### [What is expected]
Write each entry again exactly as shown, but without the images it holds.

(Source records)
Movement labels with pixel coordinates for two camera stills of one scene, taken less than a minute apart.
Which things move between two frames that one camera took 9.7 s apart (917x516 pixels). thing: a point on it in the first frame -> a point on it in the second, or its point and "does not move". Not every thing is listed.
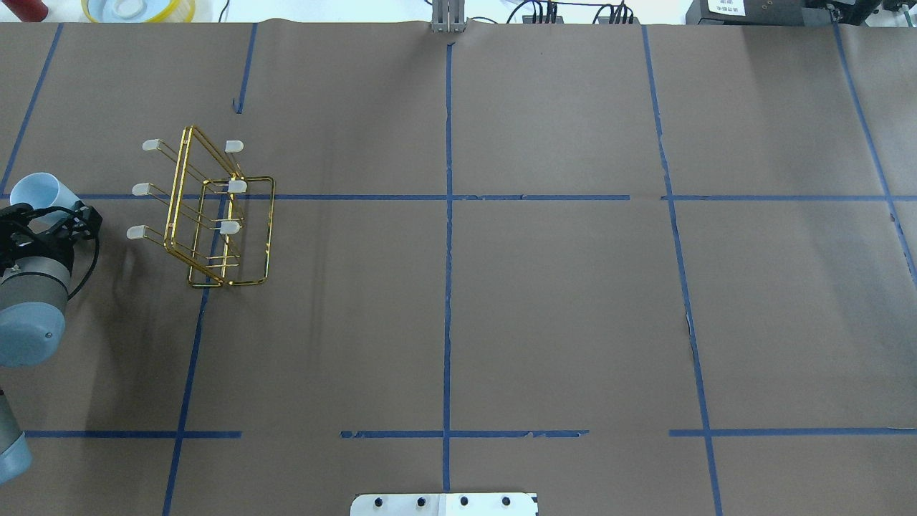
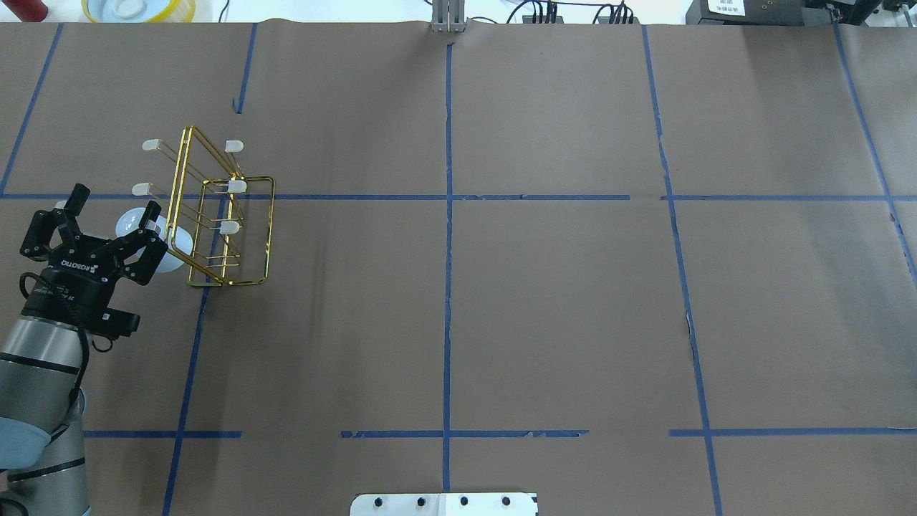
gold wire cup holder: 222,218 does not move
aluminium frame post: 448,16 does not move
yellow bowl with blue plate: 139,11 does not move
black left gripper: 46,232 -> 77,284
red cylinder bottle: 28,11 does not move
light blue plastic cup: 41,190 -> 131,219
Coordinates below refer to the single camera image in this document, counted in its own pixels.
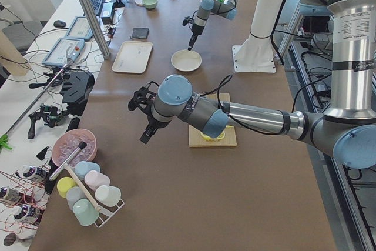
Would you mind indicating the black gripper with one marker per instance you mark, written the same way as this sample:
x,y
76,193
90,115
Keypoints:
x,y
195,30
151,123

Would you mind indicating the cream rabbit tray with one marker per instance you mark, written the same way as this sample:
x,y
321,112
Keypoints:
x,y
132,57

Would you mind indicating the white round plate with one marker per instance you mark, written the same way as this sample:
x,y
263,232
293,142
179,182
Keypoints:
x,y
186,61

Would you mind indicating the wooden cutting board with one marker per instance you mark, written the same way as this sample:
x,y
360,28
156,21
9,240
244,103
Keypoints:
x,y
197,139

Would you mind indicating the green bowl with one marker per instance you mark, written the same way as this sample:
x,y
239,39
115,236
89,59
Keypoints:
x,y
150,4

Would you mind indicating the grey folded cloth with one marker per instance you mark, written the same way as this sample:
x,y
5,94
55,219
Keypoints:
x,y
139,33

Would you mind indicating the black muddler in bowl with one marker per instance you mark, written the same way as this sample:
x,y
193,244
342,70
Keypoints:
x,y
80,147

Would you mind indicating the pink cup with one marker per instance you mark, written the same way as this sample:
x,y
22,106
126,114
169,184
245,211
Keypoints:
x,y
94,179

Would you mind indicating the white cup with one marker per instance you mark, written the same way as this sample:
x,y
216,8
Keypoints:
x,y
108,195

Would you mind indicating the blue cup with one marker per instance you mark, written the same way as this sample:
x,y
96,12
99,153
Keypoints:
x,y
83,167

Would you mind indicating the pink bowl with ice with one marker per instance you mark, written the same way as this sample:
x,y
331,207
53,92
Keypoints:
x,y
68,142

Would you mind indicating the white cup rack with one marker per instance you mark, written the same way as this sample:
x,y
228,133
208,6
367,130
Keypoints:
x,y
105,214

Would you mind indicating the grey cup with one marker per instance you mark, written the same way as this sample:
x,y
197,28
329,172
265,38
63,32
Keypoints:
x,y
73,195

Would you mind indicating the yellow cup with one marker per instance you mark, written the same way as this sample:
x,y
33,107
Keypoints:
x,y
64,184

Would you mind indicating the black keyboard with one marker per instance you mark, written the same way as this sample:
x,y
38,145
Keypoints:
x,y
97,6

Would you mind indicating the mint green cup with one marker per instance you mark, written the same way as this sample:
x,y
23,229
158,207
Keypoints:
x,y
85,212

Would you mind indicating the teach pendant upper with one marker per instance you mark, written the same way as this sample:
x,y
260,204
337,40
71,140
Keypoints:
x,y
64,49

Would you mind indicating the green reacher grabber tool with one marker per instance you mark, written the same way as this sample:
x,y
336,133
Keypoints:
x,y
67,64

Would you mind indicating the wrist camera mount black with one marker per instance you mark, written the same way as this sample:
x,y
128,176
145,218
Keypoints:
x,y
189,21

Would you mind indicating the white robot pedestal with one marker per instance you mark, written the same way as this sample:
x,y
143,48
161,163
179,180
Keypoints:
x,y
256,53

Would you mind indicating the aluminium frame post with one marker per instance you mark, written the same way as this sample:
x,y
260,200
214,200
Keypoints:
x,y
95,27

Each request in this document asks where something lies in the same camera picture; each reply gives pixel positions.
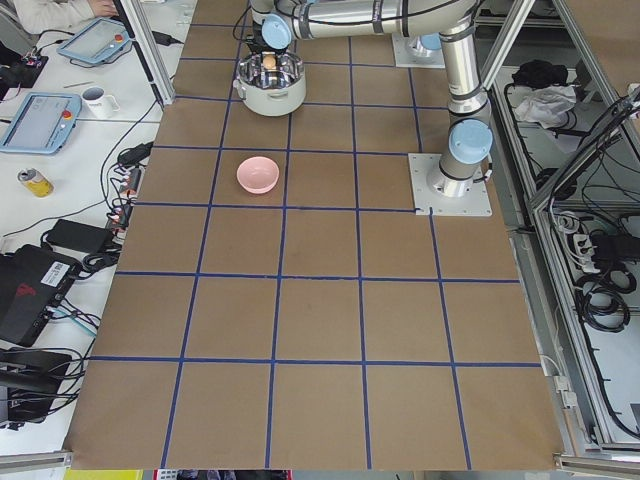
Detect pale green cooking pot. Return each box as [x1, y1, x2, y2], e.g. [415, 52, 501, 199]
[233, 52, 306, 117]

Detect brown egg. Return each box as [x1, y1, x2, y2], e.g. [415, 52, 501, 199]
[262, 55, 277, 70]

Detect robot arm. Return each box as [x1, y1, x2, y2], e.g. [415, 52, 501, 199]
[249, 0, 493, 198]

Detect pink bowl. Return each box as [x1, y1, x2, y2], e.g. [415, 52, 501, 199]
[236, 156, 280, 194]

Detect black power adapter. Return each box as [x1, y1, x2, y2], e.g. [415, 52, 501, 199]
[45, 219, 114, 253]

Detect white mug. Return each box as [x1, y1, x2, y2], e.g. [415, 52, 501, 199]
[81, 86, 121, 120]

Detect crumpled white cloth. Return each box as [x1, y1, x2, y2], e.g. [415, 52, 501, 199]
[514, 86, 577, 129]

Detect black cloth bundle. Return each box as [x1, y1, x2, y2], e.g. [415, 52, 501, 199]
[512, 59, 568, 89]

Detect black computer box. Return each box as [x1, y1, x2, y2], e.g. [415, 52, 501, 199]
[1, 244, 81, 347]

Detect yellow drink can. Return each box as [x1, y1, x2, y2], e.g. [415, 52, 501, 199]
[17, 168, 54, 198]

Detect far teach pendant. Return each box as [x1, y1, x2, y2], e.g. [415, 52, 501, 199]
[57, 18, 131, 65]

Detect teach pendant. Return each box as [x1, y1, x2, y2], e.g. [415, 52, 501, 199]
[57, 18, 131, 65]
[1, 92, 82, 155]

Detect near teach pendant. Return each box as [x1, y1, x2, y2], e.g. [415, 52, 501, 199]
[1, 92, 82, 155]

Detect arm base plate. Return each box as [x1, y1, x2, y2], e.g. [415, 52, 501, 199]
[408, 153, 492, 217]
[392, 33, 445, 69]

### [Your solution]
Movement labels with pixel coordinates for two camera stills of one scene, taken less than a minute apart.
Which things move between two frames that one camera took 9.7 s apart (917x516 pixels). thing: a point on it in the first frame -> a point on it in the second, or its point and "does not move". Not every thing is listed.
gold wire cup holder: 222,218 does not move
aluminium frame post: 448,16 does not move
yellow bowl with blue plate: 139,11 does not move
black left gripper: 46,232 -> 77,284
red cylinder bottle: 28,11 does not move
light blue plastic cup: 41,190 -> 131,219
Coordinates below refer to the single camera image in this document, counted in its own pixels.
Would you mind indicating the black gripper with one marker per instance you mark, written the same way as this sample:
x,y
76,193
90,115
Keypoints:
x,y
195,30
151,123

Would you mind indicating the cream rabbit tray with one marker per instance you mark, written the same way as this sample:
x,y
321,112
Keypoints:
x,y
132,57

Would you mind indicating the white round plate with one marker per instance you mark, written the same way as this sample:
x,y
263,232
293,142
179,182
Keypoints:
x,y
186,61

Would you mind indicating the wooden cutting board with one marker per instance you mark, written the same way as this sample:
x,y
360,28
156,21
9,240
244,103
Keypoints:
x,y
197,139

Would you mind indicating the green bowl with one marker per instance you mark, written the same way as this sample:
x,y
239,39
115,236
89,59
Keypoints:
x,y
150,4

Would you mind indicating the grey folded cloth with one marker per instance you mark, written the same way as this sample:
x,y
5,94
55,219
Keypoints:
x,y
139,33

Would you mind indicating the black muddler in bowl with one marker per instance you mark, written the same way as this sample:
x,y
193,244
342,70
Keypoints:
x,y
80,147

Would you mind indicating the pink cup with one marker per instance you mark, written the same way as this sample:
x,y
22,106
126,114
169,184
245,211
Keypoints:
x,y
94,179

Would you mind indicating the white cup with one marker per instance you mark, written the same way as this sample:
x,y
216,8
Keypoints:
x,y
108,195

Would you mind indicating the blue cup with one marker per instance you mark, written the same way as this sample:
x,y
96,12
99,153
Keypoints:
x,y
83,167

Would you mind indicating the pink bowl with ice with one marker per instance you mark, written the same way as this sample:
x,y
331,207
53,92
Keypoints:
x,y
68,142

Would you mind indicating the white cup rack with one marker per instance you mark, written the same way as this sample:
x,y
228,133
208,6
367,130
Keypoints:
x,y
105,214

Would you mind indicating the grey cup with one marker per instance you mark, written the same way as this sample:
x,y
197,28
329,172
265,38
63,32
Keypoints:
x,y
73,195

Would you mind indicating the yellow cup with one marker per instance you mark, written the same way as this sample:
x,y
33,107
Keypoints:
x,y
64,184

Would you mind indicating the black keyboard with one marker per instance you mark, written the same way as this sample:
x,y
38,145
Keypoints:
x,y
97,6

Would you mind indicating the mint green cup with one marker per instance you mark, written the same way as this sample:
x,y
23,229
158,207
Keypoints:
x,y
85,212

Would you mind indicating the teach pendant upper with one marker per instance you mark, written the same way as this sample:
x,y
260,204
337,40
71,140
Keypoints:
x,y
64,49

Would you mind indicating the green reacher grabber tool with one marker per instance you mark, written the same way as this sample:
x,y
336,133
Keypoints:
x,y
67,64

Would you mind indicating the wrist camera mount black with one marker per instance you mark, written the same way as this sample:
x,y
128,176
145,218
Keypoints:
x,y
189,21

Would you mind indicating the white robot pedestal with one marker per instance you mark, written the same way as this sample:
x,y
143,48
161,163
179,180
Keypoints:
x,y
256,53

Would you mind indicating the aluminium frame post with one marker per instance you mark, written the same way as this sample:
x,y
260,200
214,200
Keypoints:
x,y
95,27

Each request in this document asks where something lies in the same camera picture; each reply gives pixel positions.
Detect pale green cooking pot. Return each box as [x1, y1, x2, y2], e.g. [415, 52, 501, 199]
[233, 52, 306, 117]

Detect brown egg. Return each box as [x1, y1, x2, y2], e.g. [415, 52, 501, 199]
[262, 55, 277, 70]

Detect robot arm. Return each box as [x1, y1, x2, y2], e.g. [415, 52, 501, 199]
[249, 0, 493, 198]

Detect pink bowl. Return each box as [x1, y1, x2, y2], e.g. [415, 52, 501, 199]
[236, 156, 280, 194]

Detect black power adapter. Return each box as [x1, y1, x2, y2], e.g. [415, 52, 501, 199]
[45, 219, 114, 253]

Detect white mug. Return each box as [x1, y1, x2, y2], e.g. [415, 52, 501, 199]
[81, 86, 121, 120]

Detect crumpled white cloth. Return each box as [x1, y1, x2, y2], e.g. [415, 52, 501, 199]
[514, 86, 577, 129]

Detect black cloth bundle. Return each box as [x1, y1, x2, y2], e.g. [415, 52, 501, 199]
[512, 59, 568, 89]

Detect black computer box. Return each box as [x1, y1, x2, y2], e.g. [415, 52, 501, 199]
[1, 244, 81, 347]

Detect yellow drink can. Return each box as [x1, y1, x2, y2], e.g. [415, 52, 501, 199]
[17, 168, 54, 198]

Detect far teach pendant. Return each box as [x1, y1, x2, y2], e.g. [415, 52, 501, 199]
[57, 18, 131, 65]

Detect teach pendant. Return each box as [x1, y1, x2, y2], e.g. [415, 52, 501, 199]
[57, 18, 131, 65]
[1, 92, 82, 155]

Detect near teach pendant. Return each box as [x1, y1, x2, y2], e.g. [415, 52, 501, 199]
[1, 92, 82, 155]

Detect arm base plate. Return each box as [x1, y1, x2, y2], e.g. [415, 52, 501, 199]
[408, 153, 492, 217]
[392, 33, 445, 69]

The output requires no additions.